Recul des cotations des commodités

Avec des quantités de lait produit toujours globalement importantes, les cotations des commodités laitières se sont repliées. Après son envolée, le cours étatsunien de la poudre maigre se réajuste alors que les disponibilités rebondissent.

Réajustement des cours de la poudre maigre

Les cours mondiaux de la poudre maigre ont été soutenus au printemps, portés par le manque de disponibilités aux États-Unis. En effet, les incertitudes sur les marchés mondiaux, la demande en protéines et des fermetures de sites de production pour des raisons sanitaires ont créé un déficit important dans le pays. Faute de production aux États-Unis, les exportations de poudre maigre en mai 2026 ont même reculé de 20% sur un an, à moins de 50 000 t.

Depuis, les disponibilités y ont à nouveau progressé. Ainsi, en juin 2026, les cotations de la poudre de lait écrémé étaient désormais sous pression sur les marchés mondiaux. C’était bien sûr le cas pour la cotation départ USA qui avait jusque-là atteint des niveaux records. En juin, elle a ainsi reculé à 3 617 €/t (-15% /mai 2026 et +50% /juin 2025). Il s’agit encore du 7ème niveau le plus élevé de l’histoire, mais la baisse va se poursuivre comme le suggère les données de cotations hebdomadaires dans le pays. La cotation en UE était aussi orientée à la baisse après un rebond plus modeste. Elle s’établissait à 2 732 €/t (-2% en un mois mais +12% /2025).

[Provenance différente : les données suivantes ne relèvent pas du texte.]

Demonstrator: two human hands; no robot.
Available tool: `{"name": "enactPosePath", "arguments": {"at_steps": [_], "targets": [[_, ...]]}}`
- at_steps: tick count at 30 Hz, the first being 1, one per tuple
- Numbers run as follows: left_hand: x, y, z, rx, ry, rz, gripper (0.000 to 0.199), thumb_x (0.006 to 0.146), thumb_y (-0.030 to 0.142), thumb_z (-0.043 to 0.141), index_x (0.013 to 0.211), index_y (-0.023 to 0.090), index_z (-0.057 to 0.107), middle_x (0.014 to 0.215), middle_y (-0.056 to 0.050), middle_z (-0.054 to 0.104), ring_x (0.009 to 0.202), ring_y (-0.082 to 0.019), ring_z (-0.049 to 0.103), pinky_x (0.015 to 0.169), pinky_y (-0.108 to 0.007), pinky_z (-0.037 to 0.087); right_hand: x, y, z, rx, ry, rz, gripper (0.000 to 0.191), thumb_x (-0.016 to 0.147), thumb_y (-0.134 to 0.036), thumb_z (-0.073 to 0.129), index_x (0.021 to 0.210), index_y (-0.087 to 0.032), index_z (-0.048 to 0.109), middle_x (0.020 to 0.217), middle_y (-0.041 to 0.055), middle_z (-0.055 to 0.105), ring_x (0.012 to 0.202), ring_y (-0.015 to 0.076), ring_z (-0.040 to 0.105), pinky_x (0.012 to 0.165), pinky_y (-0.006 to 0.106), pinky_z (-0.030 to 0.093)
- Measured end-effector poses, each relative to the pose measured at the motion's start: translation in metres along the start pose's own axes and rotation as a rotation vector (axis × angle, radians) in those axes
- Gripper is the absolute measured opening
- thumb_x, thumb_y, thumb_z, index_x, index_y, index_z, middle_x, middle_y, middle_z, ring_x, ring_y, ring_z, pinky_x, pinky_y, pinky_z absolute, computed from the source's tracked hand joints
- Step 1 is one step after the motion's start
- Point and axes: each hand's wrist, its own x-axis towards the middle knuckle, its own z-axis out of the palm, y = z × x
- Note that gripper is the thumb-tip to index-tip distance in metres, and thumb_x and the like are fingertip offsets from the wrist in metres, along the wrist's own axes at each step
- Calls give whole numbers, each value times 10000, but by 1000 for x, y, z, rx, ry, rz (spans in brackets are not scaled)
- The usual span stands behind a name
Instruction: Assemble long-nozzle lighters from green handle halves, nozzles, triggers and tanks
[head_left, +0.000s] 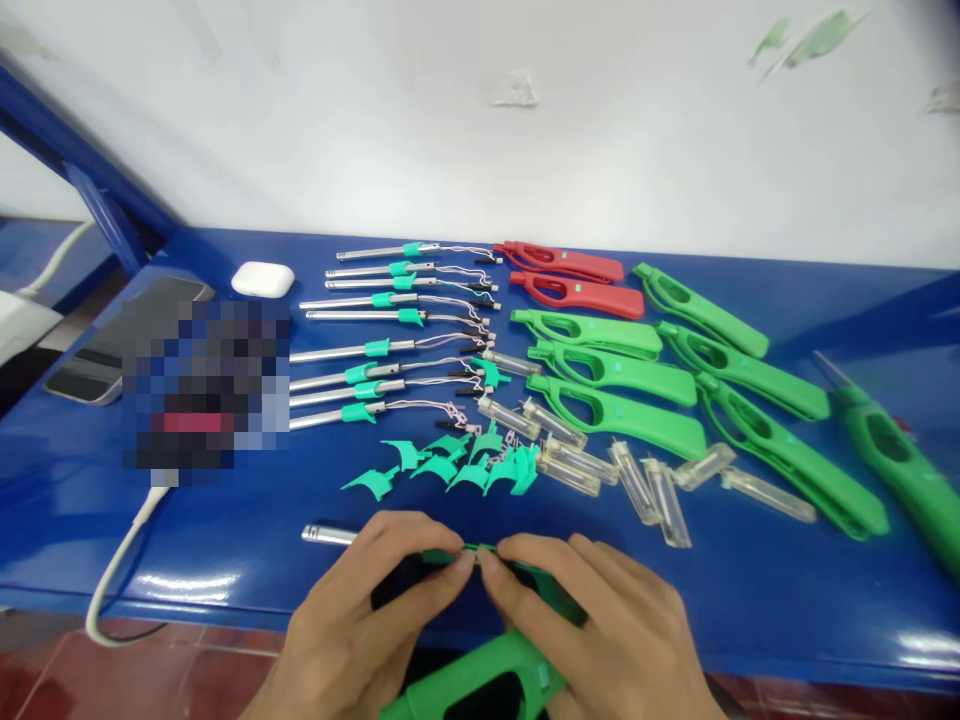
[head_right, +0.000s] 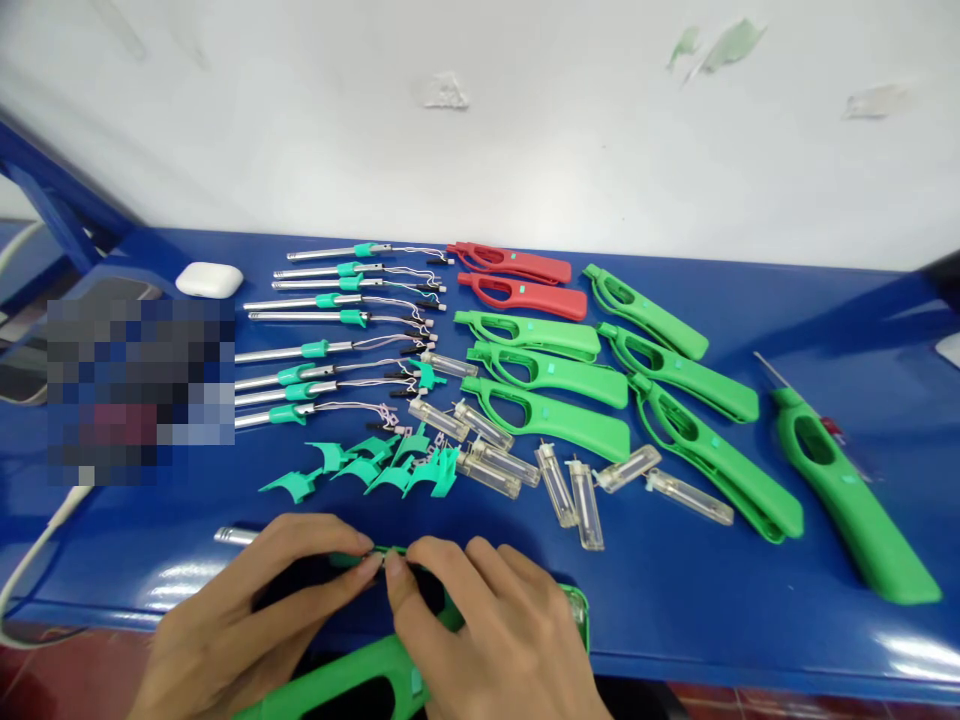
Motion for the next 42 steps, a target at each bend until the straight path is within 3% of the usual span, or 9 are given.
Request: {"name": "enactPosePath", "arguments": {"at_steps": [6, 13, 20, 23, 29, 34, 36, 42], "targets": [[-1, 0, -2, 8, -44, 70, 461, 1018, -71, 496, 1384, 167, 643, 1336, -64, 574, 1272, -148, 536, 1073, -248, 525, 3, -1, 1, 5, 24, 2, 484, 746, -17, 439, 1052, -225, 750, 997, -9, 786, 659, 151, 634, 576, 297, 437], [-3, 0, -14, 193, -169, 86, 513, 1023, -58, 433, 1451, 170, 598, 1397, -96, 496, 1323, -148, 499, 1125, -258, 490, -2, 0, 1, 0, -11, 5, 533, 699, -40, 434, 1095, -221, 742, 1030, 3, 780, 678, 156, 630, 601, 303, 436], [-3, -4, -5, 236, -64, 107, 417, 1027, -53, 482, 1289, 187, 701, 1274, -43, 616, 1221, -115, 577, 1046, -180, 543, -1, 0, 3, -23, 24, -3, 517, 732, -28, 423, 1083, -236, 740, 997, -10, 783, 676, 157, 631, 594, 308, 418], [-3, -5, -2, 247, -72, 118, 411, 1047, -28, 473, 1328, 182, 687, 1283, -45, 618, 1261, -127, 550, 1066, -191, 544, 1, -1, 2, -42, -21, -8, 516, 735, -20, 429, 1084, -241, 739, 1009, -17, 788, 668, 154, 629, 586, 305, 416], [-4, -2, -6, 214, -101, 104, 473, 1044, -49, 466, 1423, 184, 625, 1324, -63, 582, 1318, -146, 499, 1118, -231, 520, -3, -2, 5, -21, 55, 8, 495, 724, -31, 425, 1056, -236, 731, 1007, -9, 777, 674, 155, 621, 587, 308, 401], [-4, 2, -12, 186, -165, 92, 469, 1072, -1, 434, 1482, 186, 566, 1370, -77, 570, 1361, -156, 475, 1144, -262, 518, -6, 0, 3, 4, -55, 4, 547, 689, -45, 449, 1122, -225, 730, 1077, 6, 770, 707, 166, 636, 609, 308, 464], [-4, 2, -12, 180, -166, 84, 473, 1071, -14, 411, 1463, 191, 579, 1379, -71, 566, 1366, -149, 472, 1146, -251, 513, -6, 0, 2, 6, -78, 12, 528, 714, -47, 457, 1126, -223, 736, 1074, 9, 773, 709, 168, 651, 608, 309, 482], [-2, -3, -10, 226, -135, 126, 588, 989, -117, 410, 1447, 199, 601, 1354, -69, 580, 1328, -139, 515, 1094, -220, 533, -1, -8, -11, -34, 58, 46, 298, 1035, -159, 464, 1079, -258, 741, 917, -35, 780, 658, 136, 708, 557, 301, 497]]}}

La cotation départ Nouvelle-Zélande avait mieux résisté, en légère progression à 3 182 €/t, soit +2% en un mois et +29% en un an. Signe jusqu’ici du manque de poudre maigre sur le marché mondial au printemps, les performances à l’export de la Nouvelle-Zélande ont été plutôt bonnes ces derniers mois après un début d’année plus compliqué. Entre janvier et mai 2026, la Nouvelle-Zélande a exporté 221 000 t de poudre maigre (+7% /2025), un record.

En France, après un rebond lié notamment au raffermissement des prix mondiaux, la cotation de la poudre maigre s’est repliée. D’après ATLA, La cotation s’est établie à 2 670 €/t en semaine 28, en baisse de 5% sur un mois mais en hausse sur un an de 14%, soit de 320 €/t.

Les réajustements des cours à la baisse se poursuivent. Les dernières enchères pour la poudre maigre sur la plateforme du Global Dairy Trade étaient orientées à la baisse. Entre la dernière enchère de juin et la première de juillet (7 juillet 2026), le prix de la poudre maigre avait reculé de 7%, à 3 135 US$/t.

Après un bref rebond, les cours du beurre ont reculé

Après avoir progressé sur le premier trimestre 2026 alors que les opérateurs se couvraient sur les marchés, les cours du beurre se sont repliés en avril et en mai avant de se stabiliser. Les évolutions étaient diverses en juin 2026 :

  • En UE, la cotation a atteint 3 915 €/t (–1% en un mois, -47% /2025) ;
  • En Nouvelle-Zélande, la cotation était en légère hausse à 5 096 €/t (+1% en un mois, -27% /2025) ;
  • Aux États-Unis, la cotation était en progression à 3 123 €/t (+3% en un mois, -36% /2025).

Sur de nombreux marché, la demande en beurre rencontre une offre plutôt soutenue. C’est notamment le cas en France. D’après ATLA, s’il n’y a pas eu de cotation en semaine 28, la cotation du beurre en France en semaine 27 s’est établie à 3 950 €/t (-8% sur un mois et -48% /2025).

A l’instar de la poudre maigre, les dernières enchères pour le beurre sur la plateforme du Global Dairy Trade étaient en baisse. Entre mi-juin et début juillet, le prix du beurre s’était déprécié de 3%, à 5 336 US$/t.

Les prix du lait se sont rapprochés

Portée notamment par la pénurie de poudre maigre jusqu’en mai, le prix du lait à la production aux États-Unis s’est apprécié depuis le début de l’année alors qu’il partait d’un point bas. Entre janvier et mai 2026, il a progressé de 22% en euros pour atteindre à 414 €/1 000 l en mai 2026. Il demeurait en retrait de 3% sur un an.

En Nouvelle-Zélande, il est resté relativement stable alors que Fonterra avait maintenu des prévisions plutôt optimistes jusqu’ici. Il atteignait 384 €/1 000 l en mai 2026, soit -7% /2025. Dans l’UE, les dynamiques étaient divergentes.

En France, le prix à la production poursuivait son lent repli à 435 €/1 000 l (-11% /2025) quand le prix allemand se redressait à 382 €/1 000 l (-27%).